Purpose of the Study:

  • To develop an automated system for identifying ASD subtypes using convolutional neural networks (CNNs).
  • To utilize dynamic FC patterns derived from wavelet coherence scalograms as input features.
  • To evaluate the model's performance in both binary (ASD vs. Normal Control) and multi-class (ASD subtypes vs.
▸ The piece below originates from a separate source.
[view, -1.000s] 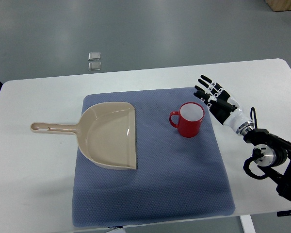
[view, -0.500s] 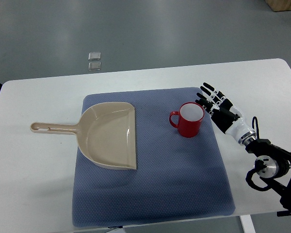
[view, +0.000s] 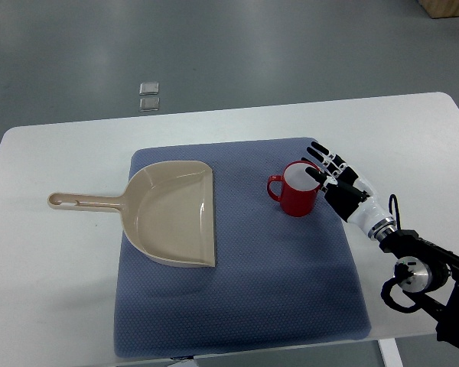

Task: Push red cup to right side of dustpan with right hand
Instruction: 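Move the right hand against the red mug's side farthest from the dustpan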

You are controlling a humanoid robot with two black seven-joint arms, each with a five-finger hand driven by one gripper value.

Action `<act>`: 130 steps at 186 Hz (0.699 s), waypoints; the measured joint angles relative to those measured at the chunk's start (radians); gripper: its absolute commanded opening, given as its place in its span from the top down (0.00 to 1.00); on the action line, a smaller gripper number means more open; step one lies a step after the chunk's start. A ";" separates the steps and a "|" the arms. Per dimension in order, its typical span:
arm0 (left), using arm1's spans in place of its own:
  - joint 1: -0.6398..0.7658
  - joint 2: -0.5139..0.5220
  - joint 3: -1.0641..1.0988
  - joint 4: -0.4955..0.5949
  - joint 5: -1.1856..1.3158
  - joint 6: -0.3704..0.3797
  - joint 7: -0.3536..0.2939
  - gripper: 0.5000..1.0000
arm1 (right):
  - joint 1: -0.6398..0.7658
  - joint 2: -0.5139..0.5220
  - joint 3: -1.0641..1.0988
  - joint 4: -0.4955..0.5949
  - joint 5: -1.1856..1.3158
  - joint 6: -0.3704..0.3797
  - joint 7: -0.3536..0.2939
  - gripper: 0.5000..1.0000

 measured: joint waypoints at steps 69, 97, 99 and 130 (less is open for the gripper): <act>0.000 0.000 0.000 0.000 0.000 0.000 0.000 0.00 | -0.002 0.030 -0.007 0.003 -0.002 -0.010 0.000 0.14; 0.000 0.000 0.000 0.000 0.000 0.000 0.000 0.00 | -0.002 0.046 -0.008 0.003 -0.027 -0.019 0.000 0.14; 0.000 0.000 0.000 0.000 0.000 0.000 0.000 0.00 | -0.002 0.047 -0.008 0.003 -0.028 -0.020 0.000 0.14; 0.000 0.000 0.000 0.000 0.000 0.000 0.000 0.00 | -0.001 0.064 -0.009 0.005 -0.043 -0.030 0.000 0.14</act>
Normal Control) classifications.

Main Methods:

  • rs-fMRI data from 144 individuals across 8 sites, labeled into three ASD subtypes (ASD, APD, PDD-NOS) and Normal Control (NC).
  • Identification of the top-ranked brain node (putamen_R) using power spectral density (PSD) analysis.
  • Computation of wavelet coherence scalograms between the top node and other nodes to represent dynamic FC.
  • Development and testing of CNN models using cross-validation and leave-one-out techniques.

Main Results:

  • Binary classification (ASD vs. NC) achieved 89.8% accuracy.
  • Multi-class classification (ASD vs. APD vs. PDD-NOS vs. NC) yielded a 82.1% macro-average accuracy.
  • The wavelet coherence technique effectively represented dynamic FC patterns.

Conclusions:

  • The proposed CNN model using dynamic FC from wavelet coherence shows significant potential for automated ASD subtype identification.
  • This method demonstrates improved accuracy over existing approaches and suggests generalizability.
  • The wavelet coherence technique offers a promising tool for analyzing brain connectivity in neuropsychiatric disorders.